*** Begin section ***

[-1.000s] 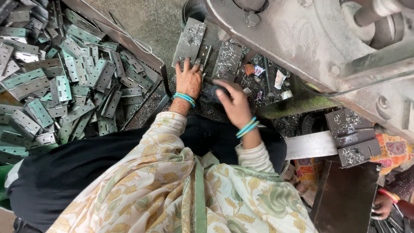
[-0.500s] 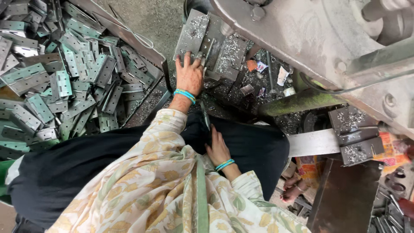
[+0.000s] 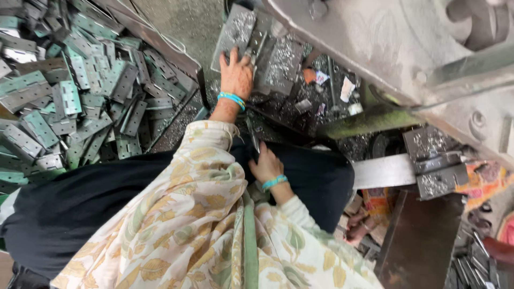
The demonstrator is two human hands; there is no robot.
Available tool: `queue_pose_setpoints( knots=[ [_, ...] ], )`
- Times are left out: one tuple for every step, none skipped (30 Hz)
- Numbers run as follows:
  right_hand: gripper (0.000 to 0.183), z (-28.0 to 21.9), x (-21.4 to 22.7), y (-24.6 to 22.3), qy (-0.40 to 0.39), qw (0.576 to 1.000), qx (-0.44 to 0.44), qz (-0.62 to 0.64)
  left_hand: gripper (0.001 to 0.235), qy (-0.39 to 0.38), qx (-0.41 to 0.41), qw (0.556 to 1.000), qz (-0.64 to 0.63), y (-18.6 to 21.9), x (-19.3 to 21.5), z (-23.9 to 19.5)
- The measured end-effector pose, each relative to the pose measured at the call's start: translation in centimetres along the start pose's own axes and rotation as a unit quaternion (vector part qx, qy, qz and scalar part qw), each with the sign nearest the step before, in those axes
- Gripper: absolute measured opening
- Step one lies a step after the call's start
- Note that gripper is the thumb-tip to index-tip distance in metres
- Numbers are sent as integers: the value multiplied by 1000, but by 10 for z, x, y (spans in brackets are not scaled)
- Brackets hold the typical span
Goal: The person sorts through a bin of metal hinge parts and then places individual hinges into a machine to be pressed.
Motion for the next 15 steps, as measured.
queue_pose_setpoints(
  knots=[
    [71,4,0,-2,-20,1000,-4,-20,29,-1,1,1000,-8,6,-1,-7],
    [69,14,4,-9,-35,999,3,-40,29,8,6,1000,-9,3,2,-5],
    [64,18,9,-16,-38,998,1,-48,29,17,11,1000,-10,0,5,-4],
    [59,19,14,-18,-43,997,-2,-57,31,22,7,1000,-4,2,6,-6],
    [55,21,19,-21,-49,997,-6,-66,32,27,2,1000,2,7,7,-10],
    [53,25,25,-25,-37,997,7,-67,34,31,-2,999,11,6,9,-11],
    [51,29,30,-27,-26,997,20,-68,33,20,4,1000,1,1,9,-7],
    [49,27,29,-24,-19,997,26,-68,32,4,9,1000,-13,2,6,-9],
    [48,24,23,-18,-21,997,18,-72,30,-13,13,999,-28,3,2,-12],
    [48,25,15,-13,-21,997,12,-75,33,-1,8,1000,-17,4,4,-12],
    [48,26,6,-7,-20,997,6,-78,35,11,3,1000,-6,6,5,-13],
    [58,21,-5,-5,6,999,5,-40,39,25,-2,1000,7,4,8,-11],
    [69,11,-20,-4,32,999,4,-2,37,27,-1,1000,-1,2,9,-11],
    [81,9,-28,-1,59,998,3,36,36,29,1,1000,-8,0,9,-11],
    [81,13,-33,5,48,998,-5,34,35,31,3,999,-16,-2,9,-12]
  ],
)
Point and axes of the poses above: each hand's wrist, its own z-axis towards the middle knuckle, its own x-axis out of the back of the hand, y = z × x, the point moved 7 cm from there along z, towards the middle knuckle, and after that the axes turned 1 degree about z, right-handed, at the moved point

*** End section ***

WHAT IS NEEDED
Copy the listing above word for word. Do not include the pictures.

ANSWER BOX
[-1.000s] 
[-0.500s] 
[+0.000s] 
The demonstrator is two human hands; there is no robot.
Available tool: `queue_pose_setpoints( knots=[ [_, ...] ], )`
- Times are left out: one tuple for every step, none skipped (30 Hz)
- Numbers run as follows:
  right_hand: gripper (0.000 to 0.183), z (-28.0 to 21.9), x (-21.4 to 22.7), y (-24.6 to 22.3), qy (-0.40 to 0.39), qw (0.576 to 1.000), qx (-0.44 to 0.44), qz (-0.62 to 0.64)
  left_hand: gripper (0.001 to 0.235), qy (-0.39 to 0.38), qx (-0.41 to 0.41), qw (0.556 to 1.000), qz (-0.64 to 0.63), y (-18.6 to 21.9), x (-19.3 to 21.5), z (-23.9 to 19.5)
- The measured end-effector pose, each relative to the pose measured at the call's start: translation in centimetres along the start pose's own axes and rotation as a unit quaternion (vector part qx, qy, qz and scalar part qw), each with the sign nearest the step before, in those axes
- Gripper: absolute measured opening
- Step one lies a step after the call's start
- Note that gripper is the thumb-tip to index-tip distance in metres
- Numbers are sent as integers: the value multiplied by 1000, but by 10 for z, x, y (spans in brackets are not scaled)
- Brackets hold the typical span
Goal: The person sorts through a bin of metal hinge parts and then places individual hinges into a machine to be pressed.
Motion for the next 15 steps, as measured.
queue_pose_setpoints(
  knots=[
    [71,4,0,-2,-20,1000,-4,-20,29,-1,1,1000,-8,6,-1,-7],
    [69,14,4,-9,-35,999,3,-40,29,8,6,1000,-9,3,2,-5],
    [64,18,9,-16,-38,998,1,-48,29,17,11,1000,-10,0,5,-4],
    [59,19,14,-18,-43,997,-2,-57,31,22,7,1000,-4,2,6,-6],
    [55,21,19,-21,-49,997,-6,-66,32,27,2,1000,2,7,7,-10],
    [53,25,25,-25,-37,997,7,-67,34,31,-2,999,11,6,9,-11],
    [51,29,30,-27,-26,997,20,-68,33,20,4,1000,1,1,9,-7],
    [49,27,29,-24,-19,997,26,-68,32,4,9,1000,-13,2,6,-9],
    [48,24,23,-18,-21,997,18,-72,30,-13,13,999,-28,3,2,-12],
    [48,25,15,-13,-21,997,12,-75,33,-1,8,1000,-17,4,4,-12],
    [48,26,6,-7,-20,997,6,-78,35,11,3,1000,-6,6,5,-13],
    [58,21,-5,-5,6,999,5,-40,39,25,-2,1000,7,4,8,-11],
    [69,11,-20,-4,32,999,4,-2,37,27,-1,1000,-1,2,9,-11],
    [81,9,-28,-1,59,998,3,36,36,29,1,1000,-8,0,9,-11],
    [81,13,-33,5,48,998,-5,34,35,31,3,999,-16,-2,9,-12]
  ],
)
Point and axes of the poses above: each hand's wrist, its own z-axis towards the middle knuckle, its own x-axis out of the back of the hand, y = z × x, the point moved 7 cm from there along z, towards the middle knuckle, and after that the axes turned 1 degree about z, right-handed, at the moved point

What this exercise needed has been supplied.